Ad-Aware hanging

Discussion in 'Malware Help (A Specialist Will Reply)' started by mdowns, Mar 28, 2005.

  1. mdowns

    mdowns Private First Class

    Hey folks! :)

    I'm trying to run Ad-Aware on a friends computer, but I'm having a little difficulty. It hangs whenever it reaches a particular registry key in the system scan. This is after it has found about 14 problems to fix. But, since it hangs and won't complete the scan, I must cancel the scan, therefore being unable to remove the problems.
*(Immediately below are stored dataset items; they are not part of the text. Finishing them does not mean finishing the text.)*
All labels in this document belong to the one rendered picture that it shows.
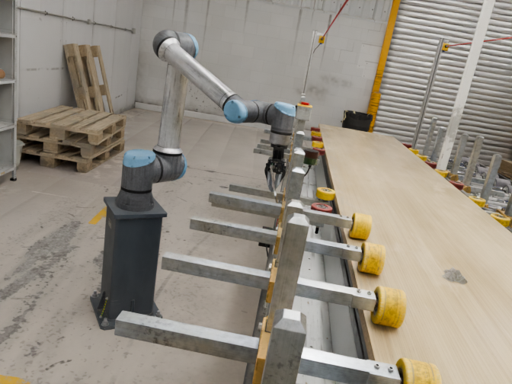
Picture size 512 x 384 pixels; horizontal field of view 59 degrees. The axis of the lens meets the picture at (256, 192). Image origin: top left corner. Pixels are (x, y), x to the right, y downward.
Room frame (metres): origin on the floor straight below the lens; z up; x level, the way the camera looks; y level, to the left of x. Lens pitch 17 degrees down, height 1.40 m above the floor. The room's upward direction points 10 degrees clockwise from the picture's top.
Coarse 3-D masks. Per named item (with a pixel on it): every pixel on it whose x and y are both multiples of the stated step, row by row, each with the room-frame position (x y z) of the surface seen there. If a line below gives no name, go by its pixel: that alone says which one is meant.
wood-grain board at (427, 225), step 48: (336, 144) 3.20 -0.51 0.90; (384, 144) 3.61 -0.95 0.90; (336, 192) 1.88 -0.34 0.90; (384, 192) 2.03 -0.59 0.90; (432, 192) 2.20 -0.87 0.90; (384, 240) 1.38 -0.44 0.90; (432, 240) 1.46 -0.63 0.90; (480, 240) 1.56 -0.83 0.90; (432, 288) 1.08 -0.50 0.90; (480, 288) 1.13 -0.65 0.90; (384, 336) 0.81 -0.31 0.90; (432, 336) 0.85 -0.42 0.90; (480, 336) 0.88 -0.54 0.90
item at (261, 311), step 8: (288, 160) 3.33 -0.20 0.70; (280, 200) 2.27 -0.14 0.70; (272, 248) 1.63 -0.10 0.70; (272, 256) 1.56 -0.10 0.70; (264, 296) 1.25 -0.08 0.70; (264, 304) 1.17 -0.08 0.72; (264, 312) 1.15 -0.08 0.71; (256, 320) 1.11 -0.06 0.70; (256, 328) 1.07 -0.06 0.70; (256, 336) 1.03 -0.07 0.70; (248, 368) 0.90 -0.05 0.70; (248, 376) 0.87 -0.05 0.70
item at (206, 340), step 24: (120, 312) 0.65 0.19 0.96; (120, 336) 0.63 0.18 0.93; (144, 336) 0.63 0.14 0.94; (168, 336) 0.63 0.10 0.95; (192, 336) 0.62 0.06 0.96; (216, 336) 0.63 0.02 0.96; (240, 336) 0.64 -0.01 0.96; (240, 360) 0.62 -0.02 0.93; (312, 360) 0.61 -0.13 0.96; (336, 360) 0.62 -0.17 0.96; (360, 360) 0.63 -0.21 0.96
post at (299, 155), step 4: (296, 152) 1.40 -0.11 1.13; (300, 152) 1.41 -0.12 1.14; (304, 152) 1.42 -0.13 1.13; (296, 156) 1.40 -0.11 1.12; (300, 156) 1.40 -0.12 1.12; (304, 156) 1.40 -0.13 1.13; (296, 160) 1.40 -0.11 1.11; (300, 160) 1.40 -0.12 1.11; (292, 164) 1.40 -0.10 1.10; (296, 164) 1.40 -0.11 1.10; (300, 164) 1.40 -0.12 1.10; (288, 184) 1.40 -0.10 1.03
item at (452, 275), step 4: (452, 268) 1.21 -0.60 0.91; (448, 272) 1.19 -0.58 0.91; (452, 272) 1.16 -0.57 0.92; (456, 272) 1.18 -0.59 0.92; (444, 276) 1.17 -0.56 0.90; (448, 276) 1.16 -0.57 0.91; (452, 276) 1.16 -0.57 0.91; (456, 276) 1.17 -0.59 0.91; (460, 276) 1.17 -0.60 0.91; (452, 280) 1.15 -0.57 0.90; (456, 280) 1.15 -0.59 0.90; (460, 280) 1.14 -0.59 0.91; (464, 280) 1.14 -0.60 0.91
    Any ideas on why this would happen?

    My friends comp specs are NEC LaVie laptop, with Celeron 2.2, 256 MB RAM, Windows XP Home (Japanese version).

    Thanks for your help.
     
    mdowns, Mar 28, 2005
    #1
  2. Whovian33

    Whovian33 Private First Class

    I saw your problem. You probably have multiple Trojans. If you have Spybot S&D, run that in safe mode; then run Ad-Aware in safe mode; if it's still a problem then go to majorgeeks.com and get a WinPatrol download. You will have to do a TAC on each Trojan so you can track it down in WinPatrol. Good Luck. OLB
     
    Whovian33, Mar 28, 2005
    #2
  3. chaslang

    chaslang MajorGeeks Admin - Master Malware Expert Staff Member

    Below I have included our complete standard cleanup procedures. These will include running Ad-Aware and Spybot S&D in safe mode as whiteturtle33 suggested, but a bunch of other scans are also included. If you still have problems after running the READ ME FIRST, the follow up HijackThis log will help us locate the remaining problems.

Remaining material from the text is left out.